NEWS | Dibattiti

“Mangiare Dio”, storia dell’eucaristia tra riti e sentire sociale

25 marzo 2022

“Mangiare Dio”, storia dell’eucaristia tra riti e sentire sociale

Condividi su:

Una prassi diventata quasi una routine ma che paradossalmente, con il lockdown, ha riacquistato una nuova vitalità. L’assenza della celebrazione eucaristica in presenza, infatti, ha fatto riscoprire il valore e la bellezza del “mangiare Dio” come pure l’importanza liturgica, sacramentale, fraterna dello “spezzare il pane” con i fratelli. A testimoniarlo il dibattito che, promosso dal Dipartimento di Scienze religiose dell’Università Cattolica, si è sviluppato mercoledì 23 marzo a partire dalla presentazione del volume di Matteo Al Kalak “Mangiare Dio.
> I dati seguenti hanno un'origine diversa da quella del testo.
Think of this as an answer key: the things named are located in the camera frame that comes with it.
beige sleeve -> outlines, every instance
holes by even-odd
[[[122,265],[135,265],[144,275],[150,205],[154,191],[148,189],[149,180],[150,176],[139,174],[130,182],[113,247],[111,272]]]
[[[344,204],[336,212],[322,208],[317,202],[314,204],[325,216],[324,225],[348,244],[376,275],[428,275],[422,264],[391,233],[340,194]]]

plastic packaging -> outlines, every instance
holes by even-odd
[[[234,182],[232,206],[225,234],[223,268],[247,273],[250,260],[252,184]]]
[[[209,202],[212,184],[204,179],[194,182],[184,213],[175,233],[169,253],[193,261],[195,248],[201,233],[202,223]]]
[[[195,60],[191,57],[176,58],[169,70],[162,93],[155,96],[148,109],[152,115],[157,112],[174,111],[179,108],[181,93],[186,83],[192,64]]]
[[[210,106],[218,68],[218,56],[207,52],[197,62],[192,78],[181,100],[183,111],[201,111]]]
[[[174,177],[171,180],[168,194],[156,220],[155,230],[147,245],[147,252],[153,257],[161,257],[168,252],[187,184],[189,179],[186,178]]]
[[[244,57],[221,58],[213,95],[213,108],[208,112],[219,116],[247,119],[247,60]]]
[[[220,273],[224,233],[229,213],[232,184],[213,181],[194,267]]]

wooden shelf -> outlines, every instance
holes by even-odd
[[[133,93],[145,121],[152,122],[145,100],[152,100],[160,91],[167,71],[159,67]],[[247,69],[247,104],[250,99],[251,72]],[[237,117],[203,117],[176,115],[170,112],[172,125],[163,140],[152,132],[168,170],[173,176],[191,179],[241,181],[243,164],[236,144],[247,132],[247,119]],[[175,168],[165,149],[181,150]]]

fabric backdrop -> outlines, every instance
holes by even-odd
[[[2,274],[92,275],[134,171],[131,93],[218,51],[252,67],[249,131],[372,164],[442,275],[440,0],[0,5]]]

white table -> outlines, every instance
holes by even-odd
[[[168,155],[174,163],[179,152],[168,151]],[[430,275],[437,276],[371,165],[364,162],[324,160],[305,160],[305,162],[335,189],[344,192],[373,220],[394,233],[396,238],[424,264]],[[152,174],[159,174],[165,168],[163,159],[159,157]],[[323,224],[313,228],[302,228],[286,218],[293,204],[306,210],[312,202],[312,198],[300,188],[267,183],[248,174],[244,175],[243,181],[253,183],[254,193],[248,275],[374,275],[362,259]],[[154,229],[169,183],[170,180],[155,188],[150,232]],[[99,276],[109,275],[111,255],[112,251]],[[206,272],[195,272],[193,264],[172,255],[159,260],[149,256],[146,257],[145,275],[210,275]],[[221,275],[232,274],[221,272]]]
Una storia dell’eucaristia” (Einaudi, 2021).

A illustrare i capitoli fondamentali del libro è stata Raffaella Perin, docente di Storia della liturgia, che ha fatto riferimento al fatto che «oggetto di indagine del volume è il sacramento della eucaristia non dal punto di vista dottrinale e liturgico ma culturale a partire dalla percezione dei fedeli attorno alla devozione eucaristica tra piano materiale e spirituale dai tempi apostolici e medievali fino all’età contemporanea».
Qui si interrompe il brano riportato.